I am writing a C program without the standard library, which is loaded into memory by an elf loader and then executes. I wish for this C program to also be able to have its dwarf debugging sections loaded into memory so it can print a backtrace at runtime.

To try to achieve this, I've placed in my C program:

extern char __my_old_debug_abbrev_start[];
extern char __my_old_debug_abbrev_end[];
extern char __my_old_debug_info_start[];
extern char __my_old_debug_info_end[];
extern char __my_old_debug_str_start[];
extern char __my_old_debug_str_end[];

So it can figure out where the sections are. Then to actually provide the locations, I have a linker script which looks like:

SECTIONS
{
  .debug_abbrev : {
    __my_old_debug_abbrev_start = .;
    KEEP (*(.debug_abbrev)) *(.debug_abbrev)
    __my_old_debug_abbrev_end = .;
  }
  .debug_info : {
    __my_old_debug_info_start = .;
    KEEP (*(.debug_info .gnu.linkonce.wi.*)) *(.debug_info .gnu.linkonce.wi.*)
    __my_old_debug_info_end = .;
  }
  .debug_str : {
    __my_old_debug_str_start = .;
    KEEP (*(.debug_str)) *(.debug_str)
    __my_old_debug_str_end = .;
  }
}
INSERT AFTER .rodata;

First, I compile the C program into a libtest.a and then use objcopy to set the sections to be alloc and load.

objcopy --set-section-flags '.debug_abbrev=alloc,load' libtest.a
objcopy --set-section-flags '.debug_info=alloc,load' libtest.a
objcopy --set-section-flags '.debug_str=alloc,load' libtest.a
objcopy --set-section-flags '.gnu.linkonce.wi.*=alloc,load' libtest.a

Then, I run gcc on the archive to compile it into an executable, along the lines of:

gcc libtest.a -o test -T test.lds -static

This produces errors:

/usr/bin/x86_64-linux-gnu-ld: section .debug_info LMA [0000000000000000,0000000000066291] overlaps section .debug_abbrev LMA [0000000000000000,0000000000007cce]
/usr/bin/x86_64-linux-gnu-ld: section .debug_str LMA [0000000000000000,000000000009d264] overlaps section .debug_info LMA [0000000000000000,0000000000066291]
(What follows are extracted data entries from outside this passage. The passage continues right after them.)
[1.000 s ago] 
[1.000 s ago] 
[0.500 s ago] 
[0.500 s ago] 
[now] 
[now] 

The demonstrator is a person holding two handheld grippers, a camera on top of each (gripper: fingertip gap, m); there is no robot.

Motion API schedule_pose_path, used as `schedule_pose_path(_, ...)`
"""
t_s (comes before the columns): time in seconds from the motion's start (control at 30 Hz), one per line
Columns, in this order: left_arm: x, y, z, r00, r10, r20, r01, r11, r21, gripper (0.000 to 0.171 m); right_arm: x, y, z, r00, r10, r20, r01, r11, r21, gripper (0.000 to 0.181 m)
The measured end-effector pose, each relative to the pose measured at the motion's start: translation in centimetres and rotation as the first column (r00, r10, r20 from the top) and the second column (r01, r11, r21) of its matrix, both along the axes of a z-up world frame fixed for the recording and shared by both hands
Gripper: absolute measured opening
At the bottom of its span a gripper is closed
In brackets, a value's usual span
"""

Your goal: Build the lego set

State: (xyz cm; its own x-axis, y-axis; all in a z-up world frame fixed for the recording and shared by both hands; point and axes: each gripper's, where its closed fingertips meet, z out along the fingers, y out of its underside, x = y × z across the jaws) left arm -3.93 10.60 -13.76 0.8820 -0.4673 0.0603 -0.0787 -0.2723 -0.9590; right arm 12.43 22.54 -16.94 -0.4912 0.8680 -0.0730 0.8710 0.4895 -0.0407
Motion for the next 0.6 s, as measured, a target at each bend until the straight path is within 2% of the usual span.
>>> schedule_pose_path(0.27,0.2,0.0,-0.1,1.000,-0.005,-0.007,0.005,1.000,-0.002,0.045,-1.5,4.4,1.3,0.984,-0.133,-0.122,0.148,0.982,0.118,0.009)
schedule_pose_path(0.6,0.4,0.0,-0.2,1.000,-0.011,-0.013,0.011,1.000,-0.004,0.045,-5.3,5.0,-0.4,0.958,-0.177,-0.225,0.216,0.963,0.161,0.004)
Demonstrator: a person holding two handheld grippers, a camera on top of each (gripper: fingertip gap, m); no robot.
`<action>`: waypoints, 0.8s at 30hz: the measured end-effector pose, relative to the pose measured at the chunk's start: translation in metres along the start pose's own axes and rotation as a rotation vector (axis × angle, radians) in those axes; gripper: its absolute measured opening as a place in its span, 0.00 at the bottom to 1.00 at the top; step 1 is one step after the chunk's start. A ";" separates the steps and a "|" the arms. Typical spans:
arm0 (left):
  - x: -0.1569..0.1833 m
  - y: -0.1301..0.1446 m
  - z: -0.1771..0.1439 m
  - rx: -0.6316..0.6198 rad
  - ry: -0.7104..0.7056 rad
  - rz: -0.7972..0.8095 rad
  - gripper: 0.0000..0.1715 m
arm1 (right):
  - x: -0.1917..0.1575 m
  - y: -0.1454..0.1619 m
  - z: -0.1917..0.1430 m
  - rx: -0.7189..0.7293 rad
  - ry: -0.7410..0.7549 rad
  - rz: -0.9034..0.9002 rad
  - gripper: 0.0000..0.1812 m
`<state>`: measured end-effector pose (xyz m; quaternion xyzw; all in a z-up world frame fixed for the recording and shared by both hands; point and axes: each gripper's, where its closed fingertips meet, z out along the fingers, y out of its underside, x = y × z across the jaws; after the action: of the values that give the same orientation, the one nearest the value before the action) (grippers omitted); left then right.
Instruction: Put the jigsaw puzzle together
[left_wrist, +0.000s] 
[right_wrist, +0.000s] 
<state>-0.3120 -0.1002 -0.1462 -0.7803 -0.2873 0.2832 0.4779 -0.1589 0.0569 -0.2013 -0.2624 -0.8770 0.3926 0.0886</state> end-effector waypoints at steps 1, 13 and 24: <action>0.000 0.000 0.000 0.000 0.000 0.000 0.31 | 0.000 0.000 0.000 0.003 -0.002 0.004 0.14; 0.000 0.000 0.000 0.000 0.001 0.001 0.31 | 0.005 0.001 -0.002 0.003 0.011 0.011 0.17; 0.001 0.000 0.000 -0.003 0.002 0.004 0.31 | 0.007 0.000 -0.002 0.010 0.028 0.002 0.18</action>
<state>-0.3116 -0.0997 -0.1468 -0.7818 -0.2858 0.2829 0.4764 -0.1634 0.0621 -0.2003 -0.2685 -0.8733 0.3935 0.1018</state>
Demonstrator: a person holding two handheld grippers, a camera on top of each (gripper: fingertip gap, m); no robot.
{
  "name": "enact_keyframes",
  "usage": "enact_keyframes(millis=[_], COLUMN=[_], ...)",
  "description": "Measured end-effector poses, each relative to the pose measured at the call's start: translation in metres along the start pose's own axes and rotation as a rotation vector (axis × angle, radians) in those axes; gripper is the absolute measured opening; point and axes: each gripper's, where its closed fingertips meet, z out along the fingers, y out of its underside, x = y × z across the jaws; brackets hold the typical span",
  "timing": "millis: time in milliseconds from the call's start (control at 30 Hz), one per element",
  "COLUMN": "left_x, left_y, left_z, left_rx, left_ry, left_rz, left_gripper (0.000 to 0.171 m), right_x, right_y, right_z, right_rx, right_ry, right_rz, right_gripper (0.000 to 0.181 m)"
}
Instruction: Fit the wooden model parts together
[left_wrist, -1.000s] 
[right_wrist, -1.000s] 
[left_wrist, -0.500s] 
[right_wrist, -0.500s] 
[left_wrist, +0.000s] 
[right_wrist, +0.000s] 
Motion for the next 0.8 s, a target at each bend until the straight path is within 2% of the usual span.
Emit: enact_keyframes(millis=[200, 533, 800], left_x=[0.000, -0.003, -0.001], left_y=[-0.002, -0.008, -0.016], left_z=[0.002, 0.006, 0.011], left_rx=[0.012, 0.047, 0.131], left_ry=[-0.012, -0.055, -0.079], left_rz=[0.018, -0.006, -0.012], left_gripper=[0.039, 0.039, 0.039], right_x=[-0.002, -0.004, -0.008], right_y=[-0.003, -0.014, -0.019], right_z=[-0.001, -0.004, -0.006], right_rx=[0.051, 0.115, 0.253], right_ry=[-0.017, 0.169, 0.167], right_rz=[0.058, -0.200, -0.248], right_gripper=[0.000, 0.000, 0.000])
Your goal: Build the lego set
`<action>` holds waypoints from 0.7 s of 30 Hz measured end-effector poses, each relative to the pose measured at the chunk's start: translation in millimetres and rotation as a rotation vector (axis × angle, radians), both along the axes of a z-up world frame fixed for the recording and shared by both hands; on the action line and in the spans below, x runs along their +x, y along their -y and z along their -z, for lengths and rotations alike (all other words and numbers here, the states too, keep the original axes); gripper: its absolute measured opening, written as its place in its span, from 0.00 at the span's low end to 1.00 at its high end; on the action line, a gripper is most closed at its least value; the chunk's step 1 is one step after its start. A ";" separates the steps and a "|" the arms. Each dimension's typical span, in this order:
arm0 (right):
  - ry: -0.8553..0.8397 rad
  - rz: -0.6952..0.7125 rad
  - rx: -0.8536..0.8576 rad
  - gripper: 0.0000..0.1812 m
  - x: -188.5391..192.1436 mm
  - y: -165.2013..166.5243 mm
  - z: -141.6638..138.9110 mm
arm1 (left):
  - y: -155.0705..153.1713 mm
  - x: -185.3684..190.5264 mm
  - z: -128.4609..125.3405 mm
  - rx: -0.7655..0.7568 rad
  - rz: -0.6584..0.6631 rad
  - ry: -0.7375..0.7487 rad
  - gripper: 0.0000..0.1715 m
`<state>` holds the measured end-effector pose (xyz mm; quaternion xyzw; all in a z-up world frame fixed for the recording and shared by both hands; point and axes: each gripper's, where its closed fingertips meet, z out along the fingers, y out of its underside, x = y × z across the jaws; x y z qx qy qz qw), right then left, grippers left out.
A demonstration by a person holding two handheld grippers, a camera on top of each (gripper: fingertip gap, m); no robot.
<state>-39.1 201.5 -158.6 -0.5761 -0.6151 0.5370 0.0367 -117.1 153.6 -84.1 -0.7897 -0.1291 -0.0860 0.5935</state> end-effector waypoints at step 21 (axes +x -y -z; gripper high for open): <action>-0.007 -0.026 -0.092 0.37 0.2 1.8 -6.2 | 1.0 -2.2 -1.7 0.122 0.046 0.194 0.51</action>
I'm not sure how to fix this as the sections only really exist after linking(?) and then maybe I can adjust the lma with objcopy(?) but then I'm not sure where I would place them.

I have seen https://stackoverflow.com/a/31126336/3492895 but I am not sure how I would create the "hole" before linking so I can use objcopy to adjust things.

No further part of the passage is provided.